Reading a statically-specified file using IMPORTS

You can read a file by specifying the file name and stage name in the IMPORTS clause of the CREATE FUNCTION command.

When you specify a file in the IMPORTS clause, Snowflake copies that file from the stage to the UDF’s home directory (also called the import directory), which is the directory from which the UDF reads the file.

Snowflake copies imported files to a single directory. All files in that directory must have unique names, so each file in your IMPORTS clause must have a distinct name. This applies even if the files start out in different stages or different subdirectories within a stage.

Note

You can only import files from the top-level directory on a stage, not subfolders.

The following example uses an in-line Python handler that reads a file called file.txt from a stage named my_stage. The handler retrieves the location of the UDF’s home directory using the Python sys._xoptions method with the snowflake_import_directory system option.

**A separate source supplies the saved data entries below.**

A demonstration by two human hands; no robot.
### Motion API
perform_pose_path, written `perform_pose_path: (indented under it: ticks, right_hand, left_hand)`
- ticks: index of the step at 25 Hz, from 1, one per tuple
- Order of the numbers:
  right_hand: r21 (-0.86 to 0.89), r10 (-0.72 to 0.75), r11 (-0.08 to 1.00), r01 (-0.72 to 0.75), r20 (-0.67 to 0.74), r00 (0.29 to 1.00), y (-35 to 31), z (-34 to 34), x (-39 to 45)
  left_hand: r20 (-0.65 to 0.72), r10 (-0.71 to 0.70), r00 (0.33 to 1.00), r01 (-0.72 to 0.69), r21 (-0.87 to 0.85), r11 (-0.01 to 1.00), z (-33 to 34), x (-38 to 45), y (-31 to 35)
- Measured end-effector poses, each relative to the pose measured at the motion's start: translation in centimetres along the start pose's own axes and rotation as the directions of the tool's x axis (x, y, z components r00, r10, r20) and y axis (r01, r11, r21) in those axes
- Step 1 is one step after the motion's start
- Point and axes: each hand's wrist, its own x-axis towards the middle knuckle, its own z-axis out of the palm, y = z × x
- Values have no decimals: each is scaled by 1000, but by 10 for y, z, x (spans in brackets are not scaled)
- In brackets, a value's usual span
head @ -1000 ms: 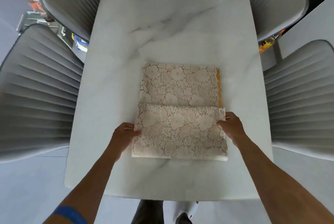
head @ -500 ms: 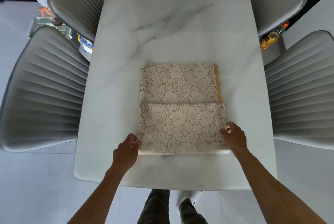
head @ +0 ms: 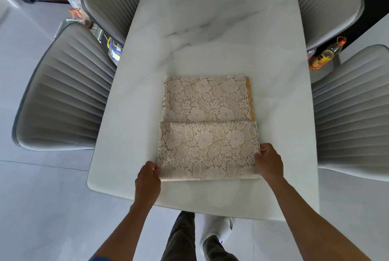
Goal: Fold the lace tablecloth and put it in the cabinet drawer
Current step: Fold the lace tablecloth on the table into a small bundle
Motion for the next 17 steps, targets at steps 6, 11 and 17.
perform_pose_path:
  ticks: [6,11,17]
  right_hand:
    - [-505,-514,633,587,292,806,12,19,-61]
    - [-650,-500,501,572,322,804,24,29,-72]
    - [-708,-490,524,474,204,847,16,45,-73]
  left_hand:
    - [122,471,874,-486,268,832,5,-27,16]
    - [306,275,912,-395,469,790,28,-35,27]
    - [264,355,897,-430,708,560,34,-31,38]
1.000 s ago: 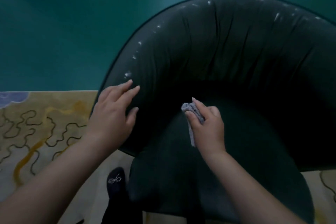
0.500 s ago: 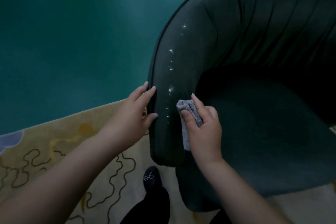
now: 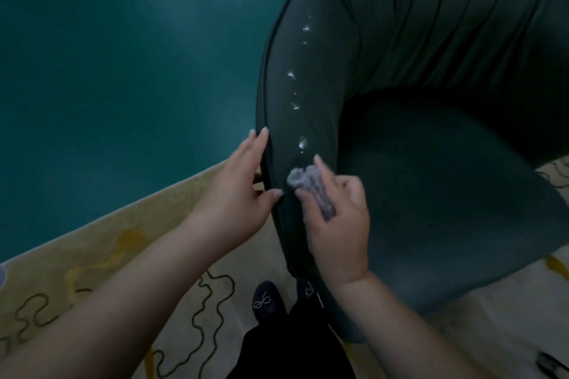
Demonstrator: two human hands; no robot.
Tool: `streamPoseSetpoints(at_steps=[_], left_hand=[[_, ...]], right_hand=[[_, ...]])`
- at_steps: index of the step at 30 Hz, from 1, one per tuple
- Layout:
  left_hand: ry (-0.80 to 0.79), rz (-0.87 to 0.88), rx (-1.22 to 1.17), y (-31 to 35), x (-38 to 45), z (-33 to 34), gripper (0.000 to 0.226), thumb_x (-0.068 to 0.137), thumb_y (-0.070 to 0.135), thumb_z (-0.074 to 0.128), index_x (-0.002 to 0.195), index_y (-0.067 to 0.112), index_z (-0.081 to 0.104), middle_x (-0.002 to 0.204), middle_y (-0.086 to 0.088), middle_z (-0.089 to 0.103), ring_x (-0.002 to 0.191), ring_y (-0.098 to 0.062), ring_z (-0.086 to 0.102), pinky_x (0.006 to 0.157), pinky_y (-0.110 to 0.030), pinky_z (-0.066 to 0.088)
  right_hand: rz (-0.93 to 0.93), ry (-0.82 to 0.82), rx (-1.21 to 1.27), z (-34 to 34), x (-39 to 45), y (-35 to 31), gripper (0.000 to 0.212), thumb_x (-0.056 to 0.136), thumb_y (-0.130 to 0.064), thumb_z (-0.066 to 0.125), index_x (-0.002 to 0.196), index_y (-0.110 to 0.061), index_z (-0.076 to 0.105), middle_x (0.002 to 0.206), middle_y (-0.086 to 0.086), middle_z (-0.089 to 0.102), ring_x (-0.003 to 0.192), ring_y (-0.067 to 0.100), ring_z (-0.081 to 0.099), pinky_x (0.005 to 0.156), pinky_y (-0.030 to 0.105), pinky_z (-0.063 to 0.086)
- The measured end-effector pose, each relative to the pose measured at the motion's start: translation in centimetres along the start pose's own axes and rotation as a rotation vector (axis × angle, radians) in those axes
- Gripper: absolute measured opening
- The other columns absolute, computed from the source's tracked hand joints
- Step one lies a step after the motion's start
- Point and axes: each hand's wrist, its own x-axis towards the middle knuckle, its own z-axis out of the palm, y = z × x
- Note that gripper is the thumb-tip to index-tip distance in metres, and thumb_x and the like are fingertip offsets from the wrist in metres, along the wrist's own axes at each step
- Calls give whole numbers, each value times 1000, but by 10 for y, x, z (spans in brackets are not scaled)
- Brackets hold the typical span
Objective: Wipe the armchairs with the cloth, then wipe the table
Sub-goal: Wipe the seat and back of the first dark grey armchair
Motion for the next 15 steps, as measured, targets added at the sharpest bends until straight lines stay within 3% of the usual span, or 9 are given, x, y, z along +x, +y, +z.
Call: streamPoseSetpoints(at_steps=[2, 6, 10, 15], left_hand=[[0, 3, -21, -3, 2, 0, 95, 83, 19, 71, 150, 41, 7, 158, 18, 10, 129, -7, 44, 101, -31, 46], [28, -19, -116, -6, 6, 4, 97, 81, 21, 74, 149, 44, 8, 153, 22, 22, 107, 11, 53, 81, -12, 51], [67, -19, -65, -6, 19, 4, 99, 78, 33, 75, 150, 40, 8, 154, 20, 21, 132, -4, 39, 102, -35, 46], [67, -20, -111, -4, 33, -1, 102, 75, 34, 77, 150, 41, 8, 152, 26, 19, 129, -5, 41, 99, -34, 48]], right_hand=[[-94, -11, -34, 2, -2, 3, 50, 86, -32, 63, 132, -16, 55, 93, -1, 43, 82, 5, 48, 82, 4, 39], [-128, -8, -104, 16, 63, 1, 50, 86, -21, 68, 132, -11, 54, 95, -1, 41, 80, 3, 44, 78, 0, 36], [-54, -34, -4, 20, 93, 5, 50, 88, -26, 65, 135, -17, 52, 97, -2, 43, 84, -2, 47, 80, -1, 36], [-134, -86, 41, 0, 31, 20, 49, 86, -38, 60, 133, -26, 53, 94, -5, 46, 86, 5, 54, 80, 7, 42]])
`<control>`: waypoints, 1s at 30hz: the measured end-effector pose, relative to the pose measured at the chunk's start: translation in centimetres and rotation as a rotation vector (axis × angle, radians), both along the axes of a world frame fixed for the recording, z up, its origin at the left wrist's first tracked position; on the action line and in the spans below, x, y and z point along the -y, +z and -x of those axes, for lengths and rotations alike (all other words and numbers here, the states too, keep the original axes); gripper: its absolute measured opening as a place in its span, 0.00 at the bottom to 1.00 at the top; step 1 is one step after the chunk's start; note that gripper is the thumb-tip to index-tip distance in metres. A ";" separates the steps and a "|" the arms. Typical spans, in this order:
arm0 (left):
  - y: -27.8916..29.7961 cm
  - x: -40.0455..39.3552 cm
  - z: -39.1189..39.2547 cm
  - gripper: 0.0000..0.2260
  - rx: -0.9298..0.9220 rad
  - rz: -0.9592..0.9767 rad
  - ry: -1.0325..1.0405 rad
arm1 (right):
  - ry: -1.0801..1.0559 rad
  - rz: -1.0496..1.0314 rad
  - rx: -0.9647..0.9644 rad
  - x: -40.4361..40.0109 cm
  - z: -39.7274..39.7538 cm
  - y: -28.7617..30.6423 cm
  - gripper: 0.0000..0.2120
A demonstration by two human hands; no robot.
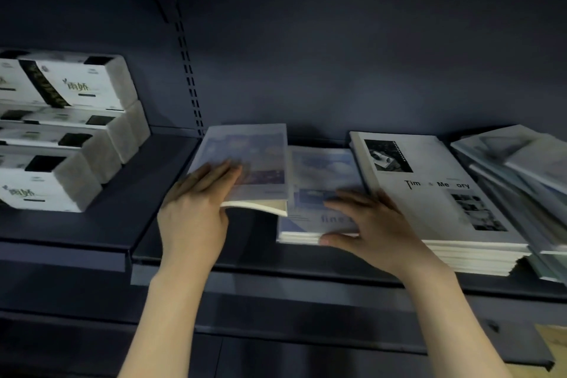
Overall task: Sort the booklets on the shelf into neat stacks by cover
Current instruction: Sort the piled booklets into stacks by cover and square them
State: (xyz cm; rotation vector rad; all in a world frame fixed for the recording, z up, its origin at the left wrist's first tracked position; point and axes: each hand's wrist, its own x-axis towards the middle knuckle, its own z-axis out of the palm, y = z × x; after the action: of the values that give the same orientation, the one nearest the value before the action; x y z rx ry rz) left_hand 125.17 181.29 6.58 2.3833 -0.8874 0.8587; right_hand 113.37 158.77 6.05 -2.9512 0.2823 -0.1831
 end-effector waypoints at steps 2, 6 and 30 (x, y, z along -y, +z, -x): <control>0.3 0.6 0.1 0.33 0.001 0.015 -0.001 | -0.023 0.015 0.017 -0.2 -0.1 -0.1 0.43; 0.9 1.6 0.5 0.32 -0.017 0.058 0.008 | -0.003 0.006 0.017 -0.1 0.2 -0.1 0.45; 1.3 10.4 3.7 0.32 -0.346 -0.663 -0.176 | -0.144 -0.148 -0.137 4.2 3.9 1.5 0.63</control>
State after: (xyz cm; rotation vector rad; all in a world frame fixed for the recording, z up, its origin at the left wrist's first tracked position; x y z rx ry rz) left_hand 121.44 170.92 7.91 2.8069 -1.3567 0.0602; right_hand 109.48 154.58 7.56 -2.8012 0.5051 0.0216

Snowflake reads the file only once during UDF creation, and will not read it again during UDF execution if reading the file happens outside of the target handler.

Create the UDF with an in-line handler:

CREATE OR REPLACE FUNCTION my_udf()
RETURNS STRING
LANGUAGE PYTHON
RUNTIME_VERSION = 3.9
IMPORTS=('@my_stage/file.txt')
HANDLER='compute'
AS
$$
import sys
import os

with open(os.path.join(sys._xoptions["snowflake_import_directory"], 'file.txt'), "r") as f:
  s = f.read()

def compute():
  return s
$$;
Copy

Reading a dynamically-specified file with SnowflakeFile

You can read a file from a stage using the SnowflakeFile class in the Snowpark snowflake.snowpark.files module. The SnowflakeFile class provides dynamic file access, which lets you stream files of any size. Dynamic file access is also useful when you want to iterate over multiple files. For example, see Processing multiple files.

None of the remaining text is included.